ASSIGNED TASK: Pictures do not belong in your copy. Repeat all the other data exactly.

== Segment start ==

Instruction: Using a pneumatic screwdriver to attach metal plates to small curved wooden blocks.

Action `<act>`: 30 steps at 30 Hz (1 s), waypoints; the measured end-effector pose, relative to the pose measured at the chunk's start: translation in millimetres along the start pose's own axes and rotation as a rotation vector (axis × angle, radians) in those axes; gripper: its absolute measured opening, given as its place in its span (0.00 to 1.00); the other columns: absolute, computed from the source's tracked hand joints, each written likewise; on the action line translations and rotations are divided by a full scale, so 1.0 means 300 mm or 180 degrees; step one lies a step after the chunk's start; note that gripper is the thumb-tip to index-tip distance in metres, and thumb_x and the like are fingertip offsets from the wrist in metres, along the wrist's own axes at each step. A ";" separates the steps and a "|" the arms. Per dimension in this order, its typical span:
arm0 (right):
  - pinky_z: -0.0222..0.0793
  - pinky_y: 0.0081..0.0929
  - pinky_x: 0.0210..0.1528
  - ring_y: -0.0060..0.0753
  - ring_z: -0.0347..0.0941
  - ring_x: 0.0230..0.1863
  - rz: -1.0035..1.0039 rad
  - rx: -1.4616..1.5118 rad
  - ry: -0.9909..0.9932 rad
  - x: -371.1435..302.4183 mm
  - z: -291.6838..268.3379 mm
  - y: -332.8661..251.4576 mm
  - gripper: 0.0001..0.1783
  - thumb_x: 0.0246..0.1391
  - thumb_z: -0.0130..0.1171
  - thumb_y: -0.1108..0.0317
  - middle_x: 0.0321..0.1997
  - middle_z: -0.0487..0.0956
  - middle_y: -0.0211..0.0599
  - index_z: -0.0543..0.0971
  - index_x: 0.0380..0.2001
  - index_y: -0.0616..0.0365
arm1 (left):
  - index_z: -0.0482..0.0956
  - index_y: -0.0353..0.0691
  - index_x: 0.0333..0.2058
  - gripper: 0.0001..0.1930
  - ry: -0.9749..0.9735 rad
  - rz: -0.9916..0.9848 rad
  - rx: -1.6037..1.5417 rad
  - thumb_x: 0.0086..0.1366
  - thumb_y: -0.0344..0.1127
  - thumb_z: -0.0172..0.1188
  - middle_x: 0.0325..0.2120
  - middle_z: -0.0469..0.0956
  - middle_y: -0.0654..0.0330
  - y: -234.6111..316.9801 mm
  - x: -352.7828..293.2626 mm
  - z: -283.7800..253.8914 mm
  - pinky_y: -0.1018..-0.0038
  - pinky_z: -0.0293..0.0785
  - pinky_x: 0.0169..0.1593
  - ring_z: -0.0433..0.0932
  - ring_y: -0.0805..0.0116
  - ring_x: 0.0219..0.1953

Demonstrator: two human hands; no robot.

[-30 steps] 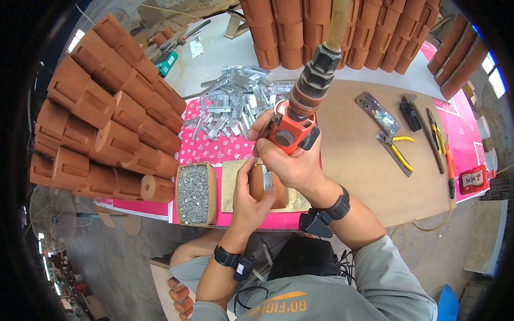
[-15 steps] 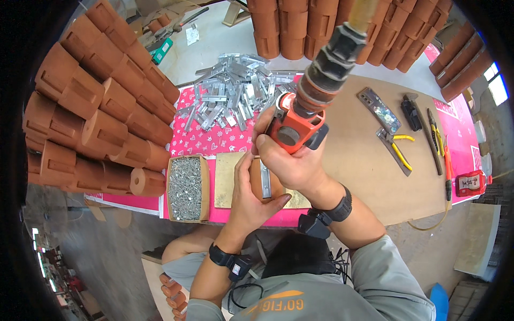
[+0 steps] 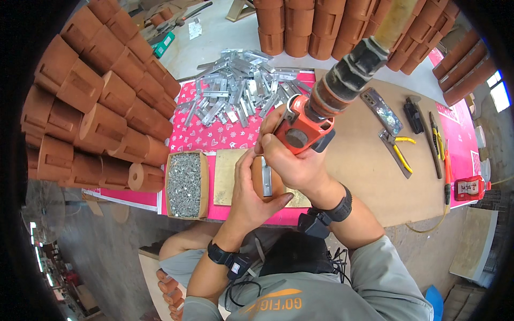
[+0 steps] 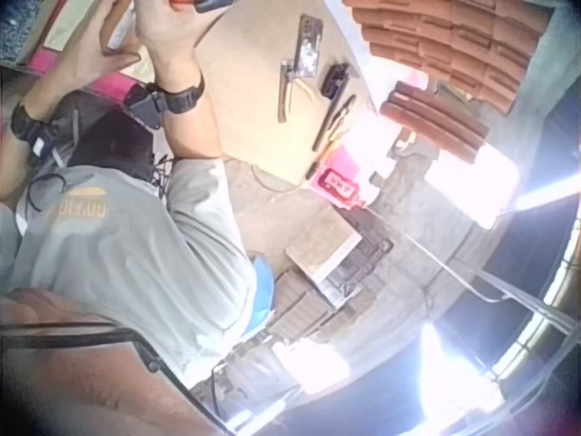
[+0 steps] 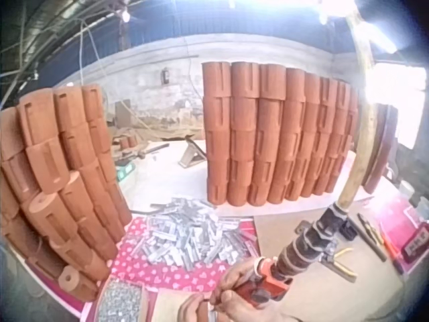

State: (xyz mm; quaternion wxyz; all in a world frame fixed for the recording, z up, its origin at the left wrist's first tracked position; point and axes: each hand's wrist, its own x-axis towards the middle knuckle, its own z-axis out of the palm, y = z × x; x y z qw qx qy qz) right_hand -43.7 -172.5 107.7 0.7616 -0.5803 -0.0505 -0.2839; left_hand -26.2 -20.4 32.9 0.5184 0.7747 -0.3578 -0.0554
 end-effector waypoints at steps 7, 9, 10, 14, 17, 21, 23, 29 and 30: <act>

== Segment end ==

RESPONSE AREA:
Instruction: Using a pneumatic screwdriver to attach metal plates to small curved wooden blocks.

Action `<act>`: 30 steps at 30 Hz (1 s), waypoints; the measured end-effector pose, relative to the pose measured at the chunk's start: translation in millimetres along the start pose's own axes and rotation as a rotation vector (axis × angle, radians) in those axes; gripper: its absolute measured opening, given as its place in its span (0.00 to 1.00); the other columns: absolute, computed from the source's tracked hand joints, each written likewise; on the action line translations and rotations are divided by a full scale, so 1.0 means 300 mm or 180 degrees; step one lies a step after the chunk's start; note that gripper is the thumb-tip to index-tip distance in metres, and thumb_x and the like are fingertip offsets from the wrist in metres, along the wrist's own axes at each step. A ";" separates the steps and a "|" the arms. Per dimension in this order, its typical span:
arm0 (right):
  - pinky_z: -0.0222..0.0793
  - pinky_y: 0.0081..0.0929
  - pinky_x: 0.0210..0.1528
  - ring_y: -0.0060..0.0753
  - ring_z: -0.0347..0.0941
  - ring_x: 0.0230..0.1863
  - rz: -1.0035..1.0039 rad
  - rx: -1.4616..1.5118 rad
  - ry: -0.9909..0.9932 rad
  - x: -371.1435..302.4183 mm
  - z: -291.6838..268.3379 mm
  - y: -332.8661..251.4576 mm
  - gripper: 0.0001..0.1783
  - thumb_x: 0.0246..0.1391
  - thumb_z: -0.0130..0.1171
  - thumb_y: -0.1108..0.0317
  - middle_x: 0.0321..0.1997
  - middle_z: -0.0487..0.0956
  - middle_y: -0.0211..0.0599
  - index_z: -0.0543..0.0971
  - index_x: 0.0380..0.2001
  - index_y: -0.0616..0.0365
arm1 (left):
  - index_z: -0.0482..0.0956
  - index_y: -0.0353..0.0691
  - index_x: 0.0333..0.2058
  - gripper: 0.0001..0.1930
  - ry: -0.9749..0.9735 rad
  - rz: -0.9916..0.9848 rad
  - rx: -1.6037..1.5417 rad
  - thumb_x: 0.0086..0.1366
  - thumb_y: -0.0344..0.1127
  - thumb_z: -0.0172..0.1188
  - middle_x: 0.0325..0.2120
  - middle_z: -0.0469..0.0956
  - middle_y: -0.0654..0.0330
  - y: -234.6111..316.9801 mm
  - x: -352.7828..293.2626 mm
  - z: -283.7800..253.8914 mm
  - pinky_y: -0.1018..-0.0038
  - pinky_z: -0.0293..0.0785
  - pinky_x: 0.0169..0.1593
  - ring_z: -0.0433..0.0932
  - ring_y: -0.0805..0.0116
  - ring_x: 0.0219..0.1953

Demonstrator: two human hands; no robot.

[-30 steps] 
[-15 steps] 
[+0 steps] 
[+0 steps] 
[+0 steps] 

State: (xyz mm; quaternion wxyz; all in a world frame fixed for the recording, z up, its origin at the left wrist's first tracked position; point and axes: each hand's wrist, its own x-axis towards the middle knuckle, its own z-axis out of the palm, y = z × x; x y z qw qx qy qz) right_hand -43.7 -172.5 107.7 0.7616 -0.5803 -0.0505 -0.2839; left_hand -26.2 -20.4 32.9 0.5184 0.7747 -0.3578 -0.0554
 end-effector waypoints at steps 7, 9, 10, 14, 17, 21, 23, 29 and 30: <act>

This exercise is done.